### Given records
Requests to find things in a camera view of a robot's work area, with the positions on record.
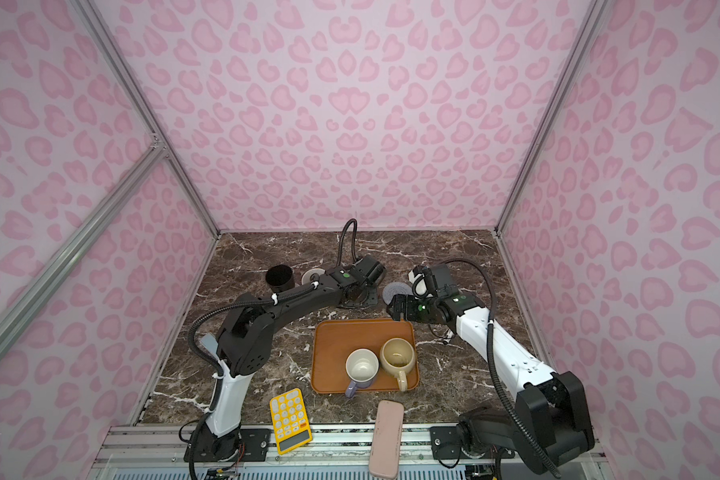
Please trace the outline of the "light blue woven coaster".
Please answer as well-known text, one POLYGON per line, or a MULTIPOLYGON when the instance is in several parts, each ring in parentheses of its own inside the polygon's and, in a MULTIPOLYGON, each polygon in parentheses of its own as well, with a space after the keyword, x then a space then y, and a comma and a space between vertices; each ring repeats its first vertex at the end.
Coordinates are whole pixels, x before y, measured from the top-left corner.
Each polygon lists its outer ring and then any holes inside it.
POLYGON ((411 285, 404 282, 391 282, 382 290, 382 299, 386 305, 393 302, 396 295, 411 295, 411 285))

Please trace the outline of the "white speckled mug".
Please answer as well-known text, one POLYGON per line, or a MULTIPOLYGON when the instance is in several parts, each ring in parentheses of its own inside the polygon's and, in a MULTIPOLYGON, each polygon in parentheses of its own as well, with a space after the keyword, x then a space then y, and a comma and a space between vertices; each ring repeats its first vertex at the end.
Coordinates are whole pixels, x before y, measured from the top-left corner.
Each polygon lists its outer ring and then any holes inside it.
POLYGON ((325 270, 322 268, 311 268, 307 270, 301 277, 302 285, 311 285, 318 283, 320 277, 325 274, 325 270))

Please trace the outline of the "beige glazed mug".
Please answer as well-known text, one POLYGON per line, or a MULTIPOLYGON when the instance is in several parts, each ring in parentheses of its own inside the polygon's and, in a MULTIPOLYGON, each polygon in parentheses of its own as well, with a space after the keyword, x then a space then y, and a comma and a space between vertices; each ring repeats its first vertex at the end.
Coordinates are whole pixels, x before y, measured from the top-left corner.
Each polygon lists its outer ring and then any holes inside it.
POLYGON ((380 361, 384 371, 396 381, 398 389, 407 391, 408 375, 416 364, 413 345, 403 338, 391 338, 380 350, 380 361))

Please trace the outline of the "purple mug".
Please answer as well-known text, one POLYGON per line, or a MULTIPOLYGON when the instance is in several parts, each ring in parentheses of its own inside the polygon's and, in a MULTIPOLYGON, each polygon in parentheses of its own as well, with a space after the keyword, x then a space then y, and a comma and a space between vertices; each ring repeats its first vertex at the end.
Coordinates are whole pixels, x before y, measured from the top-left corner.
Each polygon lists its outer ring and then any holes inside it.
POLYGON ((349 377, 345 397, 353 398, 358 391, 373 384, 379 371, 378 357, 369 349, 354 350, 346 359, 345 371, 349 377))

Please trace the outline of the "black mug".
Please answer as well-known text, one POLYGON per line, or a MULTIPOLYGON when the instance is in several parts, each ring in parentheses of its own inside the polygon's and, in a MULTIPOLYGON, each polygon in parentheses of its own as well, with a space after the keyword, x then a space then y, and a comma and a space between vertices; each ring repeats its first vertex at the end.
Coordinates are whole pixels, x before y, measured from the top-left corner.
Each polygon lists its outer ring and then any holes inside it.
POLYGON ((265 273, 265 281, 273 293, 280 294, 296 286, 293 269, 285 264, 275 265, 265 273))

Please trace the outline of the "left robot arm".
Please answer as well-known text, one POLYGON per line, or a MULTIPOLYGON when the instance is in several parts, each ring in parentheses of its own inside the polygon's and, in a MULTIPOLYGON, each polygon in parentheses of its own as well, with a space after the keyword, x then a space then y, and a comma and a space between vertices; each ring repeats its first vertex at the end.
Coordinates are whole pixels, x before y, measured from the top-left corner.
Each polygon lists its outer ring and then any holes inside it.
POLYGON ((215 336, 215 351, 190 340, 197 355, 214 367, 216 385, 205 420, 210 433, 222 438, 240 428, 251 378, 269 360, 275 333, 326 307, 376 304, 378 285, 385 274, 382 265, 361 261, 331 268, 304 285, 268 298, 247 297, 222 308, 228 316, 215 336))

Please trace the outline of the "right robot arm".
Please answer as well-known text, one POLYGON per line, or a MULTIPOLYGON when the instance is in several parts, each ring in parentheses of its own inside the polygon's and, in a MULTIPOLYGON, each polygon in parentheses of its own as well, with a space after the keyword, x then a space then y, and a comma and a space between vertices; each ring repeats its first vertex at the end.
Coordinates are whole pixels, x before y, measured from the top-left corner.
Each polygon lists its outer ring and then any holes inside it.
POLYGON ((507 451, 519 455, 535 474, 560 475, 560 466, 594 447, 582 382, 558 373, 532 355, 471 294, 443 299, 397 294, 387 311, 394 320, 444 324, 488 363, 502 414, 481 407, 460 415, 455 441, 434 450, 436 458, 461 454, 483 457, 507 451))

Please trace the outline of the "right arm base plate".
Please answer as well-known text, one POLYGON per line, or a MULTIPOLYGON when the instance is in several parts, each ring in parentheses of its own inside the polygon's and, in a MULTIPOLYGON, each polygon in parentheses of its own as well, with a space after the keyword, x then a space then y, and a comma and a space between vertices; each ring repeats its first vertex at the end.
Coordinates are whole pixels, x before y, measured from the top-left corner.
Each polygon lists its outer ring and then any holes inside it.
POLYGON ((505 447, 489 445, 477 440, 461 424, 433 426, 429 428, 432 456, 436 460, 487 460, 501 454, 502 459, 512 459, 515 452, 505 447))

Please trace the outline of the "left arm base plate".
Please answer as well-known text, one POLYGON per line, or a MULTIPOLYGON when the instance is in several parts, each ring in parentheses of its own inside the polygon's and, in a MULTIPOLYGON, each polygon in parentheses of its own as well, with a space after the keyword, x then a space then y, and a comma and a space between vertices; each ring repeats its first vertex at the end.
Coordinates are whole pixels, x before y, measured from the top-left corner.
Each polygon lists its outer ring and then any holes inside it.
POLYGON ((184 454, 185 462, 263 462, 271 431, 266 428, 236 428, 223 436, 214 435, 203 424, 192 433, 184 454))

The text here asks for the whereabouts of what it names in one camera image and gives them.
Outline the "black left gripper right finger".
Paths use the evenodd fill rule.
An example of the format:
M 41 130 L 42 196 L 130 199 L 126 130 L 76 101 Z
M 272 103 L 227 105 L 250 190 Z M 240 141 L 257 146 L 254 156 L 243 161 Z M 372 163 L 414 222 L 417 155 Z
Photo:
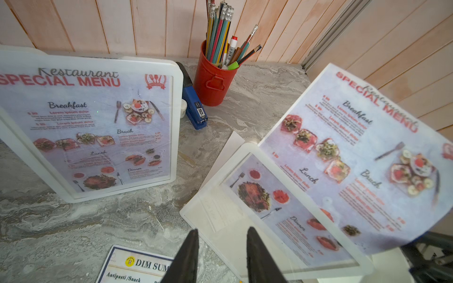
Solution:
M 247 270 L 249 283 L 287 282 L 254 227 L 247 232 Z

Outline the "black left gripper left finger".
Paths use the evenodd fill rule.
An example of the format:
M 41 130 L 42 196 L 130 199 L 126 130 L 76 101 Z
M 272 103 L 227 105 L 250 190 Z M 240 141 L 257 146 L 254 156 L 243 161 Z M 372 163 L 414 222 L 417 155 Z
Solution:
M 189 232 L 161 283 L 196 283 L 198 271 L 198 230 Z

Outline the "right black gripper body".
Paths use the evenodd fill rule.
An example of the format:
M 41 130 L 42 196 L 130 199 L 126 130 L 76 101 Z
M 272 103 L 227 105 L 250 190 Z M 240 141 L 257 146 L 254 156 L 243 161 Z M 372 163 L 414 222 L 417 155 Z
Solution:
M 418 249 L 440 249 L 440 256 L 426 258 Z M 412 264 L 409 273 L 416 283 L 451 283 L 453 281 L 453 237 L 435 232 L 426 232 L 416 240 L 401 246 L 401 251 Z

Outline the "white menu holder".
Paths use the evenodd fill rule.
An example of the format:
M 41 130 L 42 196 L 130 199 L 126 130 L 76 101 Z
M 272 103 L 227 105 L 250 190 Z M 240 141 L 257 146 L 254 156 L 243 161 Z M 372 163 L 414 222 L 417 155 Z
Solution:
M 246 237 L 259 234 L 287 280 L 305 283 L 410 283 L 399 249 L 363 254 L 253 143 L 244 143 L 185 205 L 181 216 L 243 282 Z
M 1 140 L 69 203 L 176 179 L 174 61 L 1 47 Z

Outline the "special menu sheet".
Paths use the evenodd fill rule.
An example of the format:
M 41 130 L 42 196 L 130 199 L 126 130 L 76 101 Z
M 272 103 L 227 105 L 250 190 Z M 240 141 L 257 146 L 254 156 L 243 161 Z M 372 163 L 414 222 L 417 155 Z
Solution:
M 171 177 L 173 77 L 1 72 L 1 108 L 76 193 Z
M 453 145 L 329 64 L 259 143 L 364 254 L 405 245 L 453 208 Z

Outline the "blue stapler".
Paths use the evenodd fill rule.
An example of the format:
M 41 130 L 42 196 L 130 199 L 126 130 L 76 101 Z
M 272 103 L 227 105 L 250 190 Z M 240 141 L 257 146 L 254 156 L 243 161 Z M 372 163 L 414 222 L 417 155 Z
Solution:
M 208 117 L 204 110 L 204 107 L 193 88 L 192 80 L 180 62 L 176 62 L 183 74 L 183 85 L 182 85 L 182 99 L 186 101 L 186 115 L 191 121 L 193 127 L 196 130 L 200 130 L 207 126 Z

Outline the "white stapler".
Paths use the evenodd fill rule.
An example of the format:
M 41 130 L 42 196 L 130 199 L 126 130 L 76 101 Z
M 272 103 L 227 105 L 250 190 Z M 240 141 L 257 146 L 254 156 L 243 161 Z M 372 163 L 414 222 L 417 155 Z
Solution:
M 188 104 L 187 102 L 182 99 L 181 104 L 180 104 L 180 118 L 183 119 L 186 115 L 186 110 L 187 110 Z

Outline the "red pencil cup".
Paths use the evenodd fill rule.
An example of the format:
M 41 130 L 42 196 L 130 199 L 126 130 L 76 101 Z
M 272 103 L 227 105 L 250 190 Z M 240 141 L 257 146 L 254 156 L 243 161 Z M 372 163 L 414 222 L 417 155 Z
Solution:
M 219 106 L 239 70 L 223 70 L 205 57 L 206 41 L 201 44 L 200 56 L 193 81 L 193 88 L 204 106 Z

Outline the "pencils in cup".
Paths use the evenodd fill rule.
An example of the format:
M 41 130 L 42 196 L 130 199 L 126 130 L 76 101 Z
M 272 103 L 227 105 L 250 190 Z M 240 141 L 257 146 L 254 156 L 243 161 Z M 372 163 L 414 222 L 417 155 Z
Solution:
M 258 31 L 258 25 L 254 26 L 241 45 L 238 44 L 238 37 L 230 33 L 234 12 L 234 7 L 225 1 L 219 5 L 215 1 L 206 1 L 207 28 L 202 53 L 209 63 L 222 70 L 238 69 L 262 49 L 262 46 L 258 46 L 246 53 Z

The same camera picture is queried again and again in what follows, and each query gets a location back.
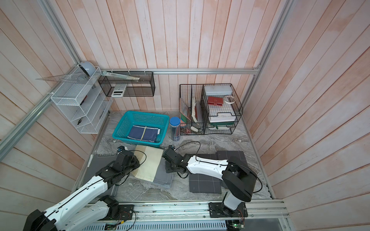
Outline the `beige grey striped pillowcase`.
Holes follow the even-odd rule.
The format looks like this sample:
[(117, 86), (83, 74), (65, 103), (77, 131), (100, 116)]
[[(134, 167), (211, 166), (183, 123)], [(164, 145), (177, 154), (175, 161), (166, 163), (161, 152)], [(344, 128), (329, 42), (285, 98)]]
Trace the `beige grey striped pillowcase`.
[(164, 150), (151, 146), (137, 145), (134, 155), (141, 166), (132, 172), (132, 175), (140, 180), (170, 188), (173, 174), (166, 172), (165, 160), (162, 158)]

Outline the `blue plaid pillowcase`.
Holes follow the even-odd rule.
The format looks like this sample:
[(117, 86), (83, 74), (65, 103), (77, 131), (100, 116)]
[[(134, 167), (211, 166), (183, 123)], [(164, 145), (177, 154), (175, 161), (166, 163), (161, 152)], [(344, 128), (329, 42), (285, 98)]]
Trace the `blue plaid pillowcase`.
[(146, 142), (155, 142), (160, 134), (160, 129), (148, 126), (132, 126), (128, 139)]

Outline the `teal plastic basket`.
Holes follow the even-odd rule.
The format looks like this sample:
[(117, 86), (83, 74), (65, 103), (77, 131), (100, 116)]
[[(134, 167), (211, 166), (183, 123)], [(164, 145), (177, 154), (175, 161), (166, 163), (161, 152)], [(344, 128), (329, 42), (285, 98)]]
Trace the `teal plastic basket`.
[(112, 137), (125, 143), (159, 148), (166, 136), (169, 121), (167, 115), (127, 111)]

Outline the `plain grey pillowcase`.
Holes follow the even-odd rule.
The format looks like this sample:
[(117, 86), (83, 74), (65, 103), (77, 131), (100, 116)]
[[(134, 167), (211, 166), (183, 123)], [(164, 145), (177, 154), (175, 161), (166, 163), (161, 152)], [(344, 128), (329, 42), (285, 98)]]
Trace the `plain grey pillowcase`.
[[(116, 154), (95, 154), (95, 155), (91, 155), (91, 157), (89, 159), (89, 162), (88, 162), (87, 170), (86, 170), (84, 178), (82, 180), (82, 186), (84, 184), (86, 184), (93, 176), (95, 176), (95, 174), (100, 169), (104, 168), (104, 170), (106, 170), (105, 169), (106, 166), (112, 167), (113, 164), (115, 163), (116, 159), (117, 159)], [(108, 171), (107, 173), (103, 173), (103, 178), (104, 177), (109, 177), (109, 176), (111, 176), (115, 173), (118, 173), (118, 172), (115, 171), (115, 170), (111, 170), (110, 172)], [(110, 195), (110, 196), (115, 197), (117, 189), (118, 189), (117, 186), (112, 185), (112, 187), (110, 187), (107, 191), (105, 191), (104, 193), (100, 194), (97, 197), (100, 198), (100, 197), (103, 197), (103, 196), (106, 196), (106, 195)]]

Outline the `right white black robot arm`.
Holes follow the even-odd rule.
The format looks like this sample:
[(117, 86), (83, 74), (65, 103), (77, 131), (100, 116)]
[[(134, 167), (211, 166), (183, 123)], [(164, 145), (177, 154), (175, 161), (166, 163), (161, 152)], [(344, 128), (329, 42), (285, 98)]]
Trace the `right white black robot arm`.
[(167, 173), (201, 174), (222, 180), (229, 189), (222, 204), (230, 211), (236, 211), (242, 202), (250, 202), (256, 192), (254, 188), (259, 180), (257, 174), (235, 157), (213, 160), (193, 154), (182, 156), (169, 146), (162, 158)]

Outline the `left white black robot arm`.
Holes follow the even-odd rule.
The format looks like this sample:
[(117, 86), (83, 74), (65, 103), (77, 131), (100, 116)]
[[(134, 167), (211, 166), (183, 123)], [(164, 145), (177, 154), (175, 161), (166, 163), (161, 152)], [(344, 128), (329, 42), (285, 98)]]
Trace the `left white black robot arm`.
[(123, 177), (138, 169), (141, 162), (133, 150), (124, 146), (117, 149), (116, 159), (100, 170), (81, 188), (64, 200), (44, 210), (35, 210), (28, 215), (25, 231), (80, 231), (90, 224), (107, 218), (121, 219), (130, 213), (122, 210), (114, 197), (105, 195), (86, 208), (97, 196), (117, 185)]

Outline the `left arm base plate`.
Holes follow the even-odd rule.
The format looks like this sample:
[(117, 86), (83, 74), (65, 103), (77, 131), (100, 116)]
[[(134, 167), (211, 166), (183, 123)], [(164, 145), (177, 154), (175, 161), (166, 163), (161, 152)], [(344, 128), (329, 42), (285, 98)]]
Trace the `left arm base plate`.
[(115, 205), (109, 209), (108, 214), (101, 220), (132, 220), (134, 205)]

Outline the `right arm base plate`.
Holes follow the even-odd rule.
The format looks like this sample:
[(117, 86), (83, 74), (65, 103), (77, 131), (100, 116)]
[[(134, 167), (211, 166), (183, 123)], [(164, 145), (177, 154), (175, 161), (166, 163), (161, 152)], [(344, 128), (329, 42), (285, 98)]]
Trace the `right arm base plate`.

### Task item
Every line above in which the word "what" occurs needs to be copied.

### Result
The text here asks for the whereabouts of what it names in one camera image and gives them.
The same camera picture is queried again and again in what follows, and each query gets a location back.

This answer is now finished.